I walked toward the exit with Jerry and I turned and stated, "I was hoping to put our marriage back together tonight, but instead I find out all of this shit. It's over Sally. I can't stay married to a woman that would intentionally put me through this for the sake of some contorted view of sexual control and fulfillment. That Dr. Phyllis has poisoned your mind to a healthy relationship with your mate. She should pay for dispensing such horseshit for advice."
Jerry pretty much berated Elaine with same good bye speech and we left to get drunk at a local pub. This we succeeded in doing far beyond our wildest dreams. I awoke with the Hammer of Thor pounding in my temples and some warm body lying next to me in bed. I opened my eye a sliver and saw a woman that I didn't recognize sleeping next to me.

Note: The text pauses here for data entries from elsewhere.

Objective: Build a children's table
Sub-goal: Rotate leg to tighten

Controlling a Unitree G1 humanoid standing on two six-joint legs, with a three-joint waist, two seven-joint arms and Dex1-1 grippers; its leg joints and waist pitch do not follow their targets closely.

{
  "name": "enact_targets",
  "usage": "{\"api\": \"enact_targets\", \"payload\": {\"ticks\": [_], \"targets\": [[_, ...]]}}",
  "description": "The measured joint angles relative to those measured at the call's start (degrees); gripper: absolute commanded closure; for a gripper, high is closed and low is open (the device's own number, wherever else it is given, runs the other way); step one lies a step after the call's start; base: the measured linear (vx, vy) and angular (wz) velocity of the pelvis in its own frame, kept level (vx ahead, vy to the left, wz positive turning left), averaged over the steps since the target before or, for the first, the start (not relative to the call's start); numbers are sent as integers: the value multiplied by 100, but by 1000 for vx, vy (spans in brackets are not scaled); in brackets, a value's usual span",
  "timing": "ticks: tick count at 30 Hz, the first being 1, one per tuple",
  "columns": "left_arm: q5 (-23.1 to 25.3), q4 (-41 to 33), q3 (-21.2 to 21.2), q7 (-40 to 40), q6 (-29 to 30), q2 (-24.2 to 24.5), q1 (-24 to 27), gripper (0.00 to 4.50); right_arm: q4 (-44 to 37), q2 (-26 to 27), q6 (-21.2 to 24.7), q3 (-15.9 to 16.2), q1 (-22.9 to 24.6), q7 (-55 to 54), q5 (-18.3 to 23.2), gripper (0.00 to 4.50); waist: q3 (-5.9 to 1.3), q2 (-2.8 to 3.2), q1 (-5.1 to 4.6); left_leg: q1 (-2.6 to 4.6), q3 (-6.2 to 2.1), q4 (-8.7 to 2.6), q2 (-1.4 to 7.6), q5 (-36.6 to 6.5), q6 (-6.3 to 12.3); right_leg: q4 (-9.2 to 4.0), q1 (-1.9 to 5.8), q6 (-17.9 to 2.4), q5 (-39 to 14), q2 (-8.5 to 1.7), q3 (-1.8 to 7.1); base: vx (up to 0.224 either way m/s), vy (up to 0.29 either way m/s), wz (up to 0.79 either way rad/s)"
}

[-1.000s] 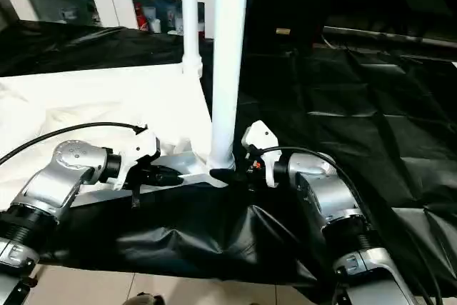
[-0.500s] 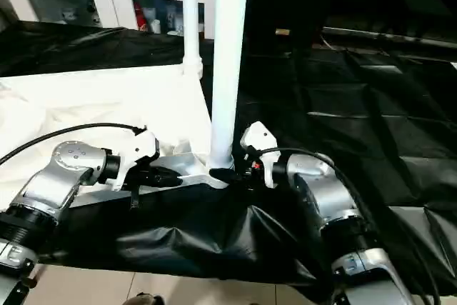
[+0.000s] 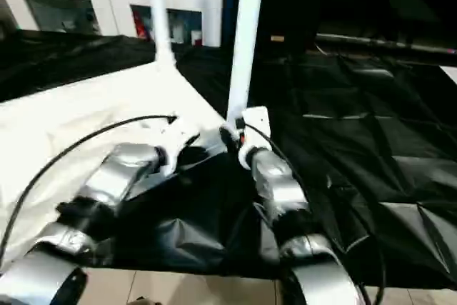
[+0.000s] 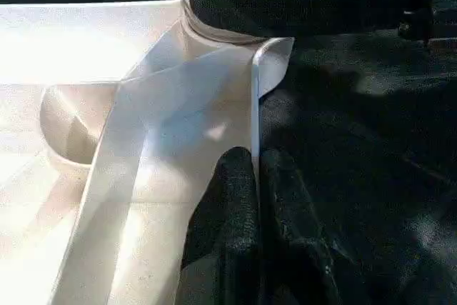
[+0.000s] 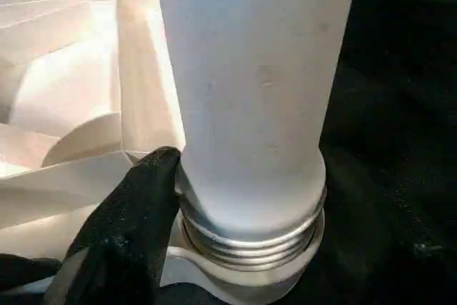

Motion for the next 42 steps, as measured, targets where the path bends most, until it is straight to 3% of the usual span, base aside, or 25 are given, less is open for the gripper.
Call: {"api": "enact_targets", "payload": {"ticks": [1,2,4,5,9,13,16,20,22,29,42], "targets": [[0,19,4,0,-7,-3,-14,450,24,6,-22,-27,-15,13,0,177,0,0,3,-1,0,-4,0,0,0,0,-1,1,0,0,-1,0,0,0],[-1,24,8,0,-14,-3,-17,450,61,5,-89,-41,-16,44,-1,122,0,0,5,-1,-1,-8,1,0,0,0,-2,4,-2,0,-3,0,0,0],[-1,23,8,-22,-37,8,-19,450,93,-27,-186,-49,-17,146,-6,122,0,1,8,-4,-1,-12,1,0,0,0,-4,5,-3,0,-5,0,0,0],[-2,21,1,-56,-59,20,-19,450,125,-101,-242,-12,-17,224,-51,98,1,2,13,-8,-1,-13,1,0,0,0,-6,5,-3,0,-6,0,0,0],[-36,-39,-12,-280,-149,177,-1,450,10,-578,-311,360,60,936,-262,64,3,2,11,-20,-2,-19,4,0,0,0,-13,4,-2,0,-11,0,0,0],[-150,-223,-53,-959,-430,588,121,450,-649,-1353,-379,802,425,2204,-373,64,6,7,20,-60,-6,-30,6,0,0,1,-48,3,-1,0,-17,0,0,0],[-285,-366,-49,-1535,-687,899,246,450,-969,-1683,-425,861,565,2953,-341,64,6,8,10,-94,-4,-34,12,1,1,7,-93,3,-1,8,-17,0,0,0],[-510,-678,-108,-2379,-738,1280,423,450,-1660,-2055,-66,930,770,4178,214,64,9,11,21,-139,-3,-25,20,13,36,6,-127,-2,-3,13,-20,0,0,0],[-602,-738,-137,-2691,-781,1401,470,450,-1829,-2178,35,990,773,4482,295,64,10,11,39,-148,-3,-16,23,12,38,7,-131,-2,-3,13,-25,0,0,0],[-689,-815,-137,-3045,-781,1554,532,450,-1763,-2106,29,1141,770,4717,219,64,16,4,53,-152,-2,0,25,-3,9,9,-131,-18,7,13,-22,0,0,0],[-691,-849,-135,-3072,-771,1553,551,450,-1758,-2085,190,1180,748,4839,242,165,17,1,66,-151,-2,1,25,4,21,14,-132,-18,7,13,-23,0,0,0]]}}
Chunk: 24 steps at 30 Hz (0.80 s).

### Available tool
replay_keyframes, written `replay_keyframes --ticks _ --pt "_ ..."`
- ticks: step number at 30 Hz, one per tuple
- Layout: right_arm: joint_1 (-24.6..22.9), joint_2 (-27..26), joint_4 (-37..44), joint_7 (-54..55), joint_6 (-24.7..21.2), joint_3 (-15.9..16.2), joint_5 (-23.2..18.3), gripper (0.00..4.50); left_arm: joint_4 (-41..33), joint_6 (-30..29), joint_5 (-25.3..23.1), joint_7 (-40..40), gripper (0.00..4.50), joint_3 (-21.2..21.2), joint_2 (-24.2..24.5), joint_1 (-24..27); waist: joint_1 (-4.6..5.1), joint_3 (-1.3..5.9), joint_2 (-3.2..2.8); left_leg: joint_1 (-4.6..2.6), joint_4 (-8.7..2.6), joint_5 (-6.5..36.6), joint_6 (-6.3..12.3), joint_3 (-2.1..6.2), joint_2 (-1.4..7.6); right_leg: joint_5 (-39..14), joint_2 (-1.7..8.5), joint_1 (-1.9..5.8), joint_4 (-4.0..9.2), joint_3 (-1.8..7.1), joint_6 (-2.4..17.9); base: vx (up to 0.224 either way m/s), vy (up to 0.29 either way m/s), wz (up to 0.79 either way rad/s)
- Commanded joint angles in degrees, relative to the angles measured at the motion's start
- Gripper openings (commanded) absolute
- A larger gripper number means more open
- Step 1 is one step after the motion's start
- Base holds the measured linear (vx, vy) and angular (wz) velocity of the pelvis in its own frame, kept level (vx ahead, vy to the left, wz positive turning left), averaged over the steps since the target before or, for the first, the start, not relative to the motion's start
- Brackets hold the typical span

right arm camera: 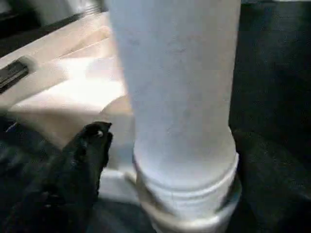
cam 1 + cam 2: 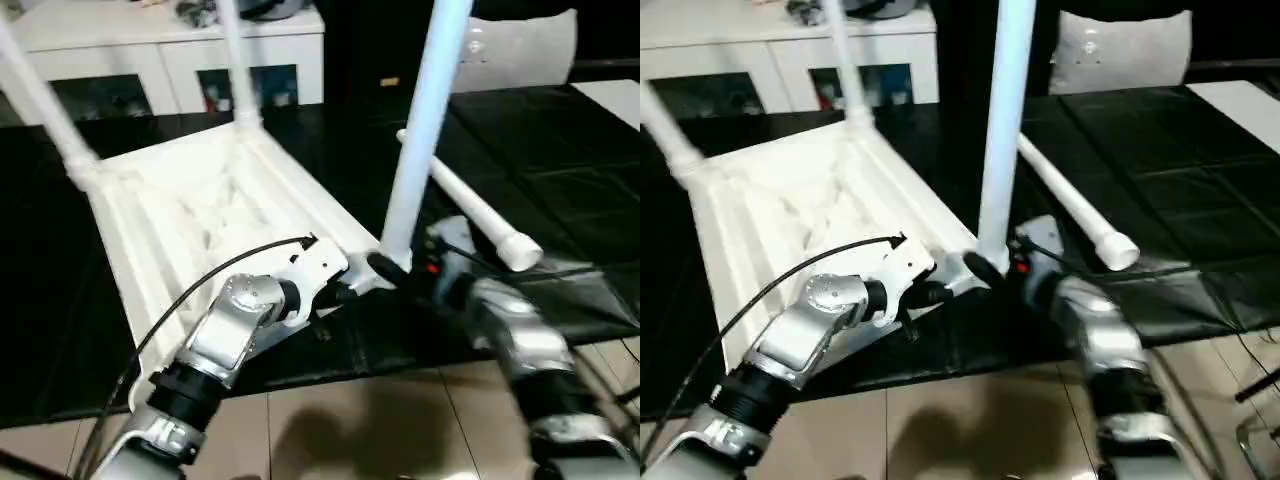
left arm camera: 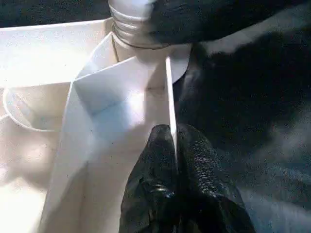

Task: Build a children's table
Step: Rotate leg to tighten

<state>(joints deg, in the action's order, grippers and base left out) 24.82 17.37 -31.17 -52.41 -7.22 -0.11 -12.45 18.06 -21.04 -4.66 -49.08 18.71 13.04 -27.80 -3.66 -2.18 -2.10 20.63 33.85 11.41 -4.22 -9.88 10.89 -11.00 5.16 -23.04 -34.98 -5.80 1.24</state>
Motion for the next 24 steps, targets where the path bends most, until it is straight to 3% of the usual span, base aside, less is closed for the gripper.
replay_keyframes --ticks 1,7,14,15,24 --pt "-0.1 2.0 2.9 -6.7 0.4 1.6 -1.6 4.46 1.9 1.8 -0.8 -5.7 0.0 2.9 3.0 -0.3 -0.3 3.11 0.72 0.38 -3.56 8.9 6.85 0.57 1.98 -12.1 3.51 3.57 4.94 2.94 11.3 0.0 0.0 0.0" --pt "0.2 6.7 3.9 -14.4 4.5 3.9 -0.1 4.46 2.3 8.1 -0.4 -17.2 0.0 7.4 8.5 0.3 -0.48 3.13 0.62 0.09 -3.63 9.1 6.18 0.53 2.29 -12.0 3.49 3.33 4.64 3.09 11.8 0.0 0.0 0.0" --pt "-0.1 10.4 5.6 -24.8 4.9 8.3 0.3 4.46 4.2 13.9 -1.0 -25.3 0.0 10.7 12.0 -1.1 -2.12 3.17 0.76 -0.06 -3.52 7.8 6.92 0.36 2.49 -9.4 3.53 3.32 4.16 3.14 13.0 0.0 0.0 0.0" --pt "-0.2 10.5 5.3 -26.0 5.0 9.3 0.9 4.2 4.6 14.7 -0.9 -26.4 0.0 10.9 12.1 -1.7 -2.28 3.19 0.76 -0.02 -3.57 8.0 6.57 0.4 2.55 -10.0 3.64 3.4 4.16 3.17 12.9 0.0 0.0 0.0" --pt "0.3 9.4 4.3 -27.7 4.6 11.1 0.2 3.6 6.5 17.4 -0.4 -29.5 0.0 11.4 12.0 -3.0 -2.58 3.31 0.77 0.03 -3.6 7.9 5.64 0.48 2.47 -10.5 3.67 3.5 4.14 3.16 12.3 0.0 0.0 0.0"
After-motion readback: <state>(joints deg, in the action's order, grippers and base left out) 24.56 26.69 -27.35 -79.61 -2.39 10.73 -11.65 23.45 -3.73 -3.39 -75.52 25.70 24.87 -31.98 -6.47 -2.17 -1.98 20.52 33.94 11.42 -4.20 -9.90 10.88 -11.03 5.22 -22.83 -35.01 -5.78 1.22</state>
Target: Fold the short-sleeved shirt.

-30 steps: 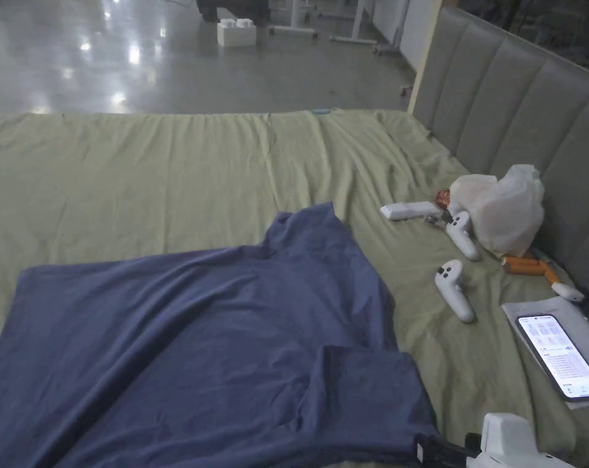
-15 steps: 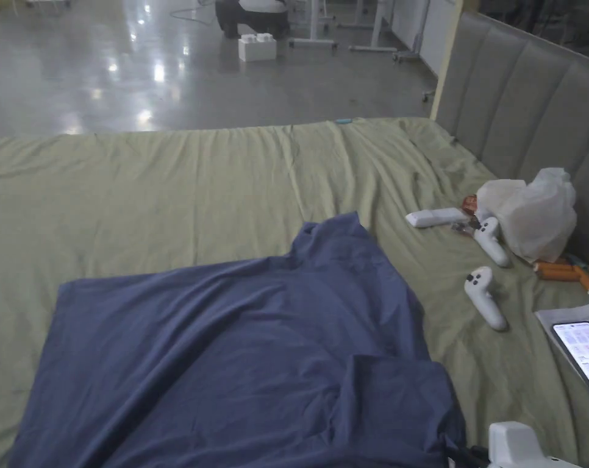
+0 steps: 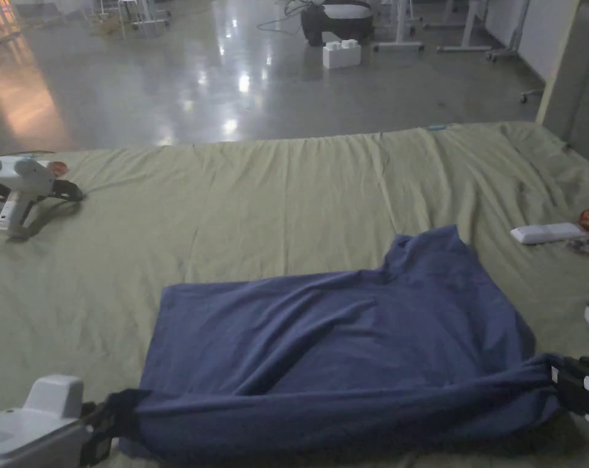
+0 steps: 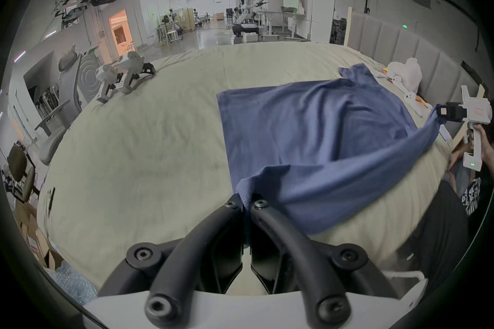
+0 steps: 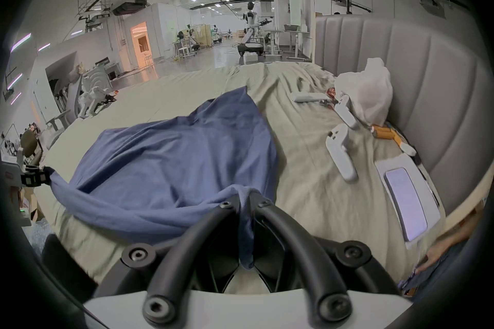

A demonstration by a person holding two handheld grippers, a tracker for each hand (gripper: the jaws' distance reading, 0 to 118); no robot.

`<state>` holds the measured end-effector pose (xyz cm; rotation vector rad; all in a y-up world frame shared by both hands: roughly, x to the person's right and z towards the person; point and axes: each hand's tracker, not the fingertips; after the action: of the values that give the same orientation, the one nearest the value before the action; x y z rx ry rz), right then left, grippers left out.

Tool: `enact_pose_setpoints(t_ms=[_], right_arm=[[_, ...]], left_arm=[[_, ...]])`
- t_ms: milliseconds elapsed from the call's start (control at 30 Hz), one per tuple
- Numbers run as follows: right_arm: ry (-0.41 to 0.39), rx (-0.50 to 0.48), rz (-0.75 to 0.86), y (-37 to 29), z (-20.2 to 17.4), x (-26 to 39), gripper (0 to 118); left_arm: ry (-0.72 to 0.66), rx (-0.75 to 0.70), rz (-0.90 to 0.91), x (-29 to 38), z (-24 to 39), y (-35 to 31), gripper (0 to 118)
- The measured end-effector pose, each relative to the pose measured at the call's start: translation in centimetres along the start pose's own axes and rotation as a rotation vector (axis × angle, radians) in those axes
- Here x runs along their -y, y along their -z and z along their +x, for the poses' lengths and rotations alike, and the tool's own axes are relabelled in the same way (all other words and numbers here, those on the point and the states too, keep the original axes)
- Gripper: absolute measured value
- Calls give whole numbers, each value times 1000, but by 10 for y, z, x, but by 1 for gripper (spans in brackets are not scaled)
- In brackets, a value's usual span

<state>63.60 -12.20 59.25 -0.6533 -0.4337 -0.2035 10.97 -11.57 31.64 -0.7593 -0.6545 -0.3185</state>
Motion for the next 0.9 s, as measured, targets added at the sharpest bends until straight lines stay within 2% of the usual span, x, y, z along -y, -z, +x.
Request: enact_pose_setpoints(t_ms=[167,400,433,467,500,533,567,600,633,733,800,900], right_arm=[[64,22,-81,66,-5,-47,3],[27,71,-205,150,-8,-71,4],[21,70,-210,157,-8,-70,8],[15,79,-217,162,-8,-68,19],[9,87,-219,165,-8,-66,38],[9,93,-219,169,-5,-64,63],[11,95,-218,169,-3,-62,72],[14,93,-217,166,0,-61,72],[17,90,-207,161,2,-60,72],[15,83,-129,127,5,-62,72],[-1,39,10,76,1,-63,72],[-42,20,189,-5,-13,-56,72]], left_arm=[[-38,-4,-42,-54,-18,57,0],[-54,-27,-148,-96,-25,142,0],[-54,-30,-161,-98,-26,152,0],[-58,-37,-169,-95,-23,159,0],[-62,-34,-174,-93,-25,164,4],[-73,-28,-178,-92,-26,168,21],[-110,-9,-164,-89,-28,168,42],[-142,-8,-149,-85,-28,165,62],[-151,-5,-138,-83,-30,161,72],[-96,-71,30,-78,-20,124,71],[-39,-126,212,-74,-8,74,71],[-87,-82,423,-64,7,-10,72]])
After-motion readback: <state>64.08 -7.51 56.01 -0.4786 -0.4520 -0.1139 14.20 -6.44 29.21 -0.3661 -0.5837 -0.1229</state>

I looked around the bedroom and saw I was in one of Jerry's spare rooms. I thought and chuckled to myself, Well, I guess Jerry and I got lucky last night. Too bad I don't remember any of it.
After awaking my little playmate and getting her on the road (I never found out her name other than Sweetie), I went back to my hotel room to clean up.
After some coffee and Danish at the hotel coffee shop, I went back to the room and sitting with a pad or paper sketched out what actions I still needed to take.
This included an immediate divorce. Our state was one of the few that allowed divorce for cause. I would apply for adultery and mental anguish and abuse. I wanted to smear Sally's and Elaine's names publicly and win as much of the family estate as I could.
I'd call the kids later today and tell them the marriage was over and that it was due to some very bad decisions and cheating actions made by their mother.
The next thing that needed to be done was some form of retribution against that damned Dr. Phyllis for starting all of this shit with her ridiculous and dangerous views.
There were plenty of mistakes made by a lot of people -- me, Sally, Elaine, and Jerry for sure, and Dr. Phyllis for starting all of this shit. Jerry and my actions were simple reactions to what was Elaine and Sally's demeaning and provoking actions.
As I picked up the phone to dial my attorney and had entered all but the last digit of his number when I had second thoughts. Did I really want a divorce from a woman that appears to have only been guilty of making several huge mistakes? She didn't seem to have done it in hatred or disgust for me, but definitely with cruelty in the way she tried to go about it. She'd given me many years of happy marriage and I was still unsure of where this conniving, manipulative side of her had developed.
She certainly seemed honest in her answers at tonight's disastrous reconciliation dinner, but she had lied for weeks about continuing her lesbian affair with Elaine. Granted they thought their men would love to hear about their imaginary lesbian adventures, and this was a serious error on their parts. Not many men want to share their wives with ANYONE.
I know I exacerbated the situation by making some big mistakes myself. Elaine made some and so had Jerry. Everyone had made mistakes.
The biggest mistake was made by that bitch, Dr. Phyllis. She needs to be held accountable for wreaking havoc on at least two marriages. Maybe I'll figure out something appropriate for revenge on that bitch.
I held the phone in my hand as I struggled with the question of should I or shouldn't I?
I weighed the years of good marriage to the weeks of hell Sally had just put me through.
In a guttural tone I uttered, "Fuck her" and pressed the final digit on the phone.
I welcome anyone who wishes to write another chapter or epilog.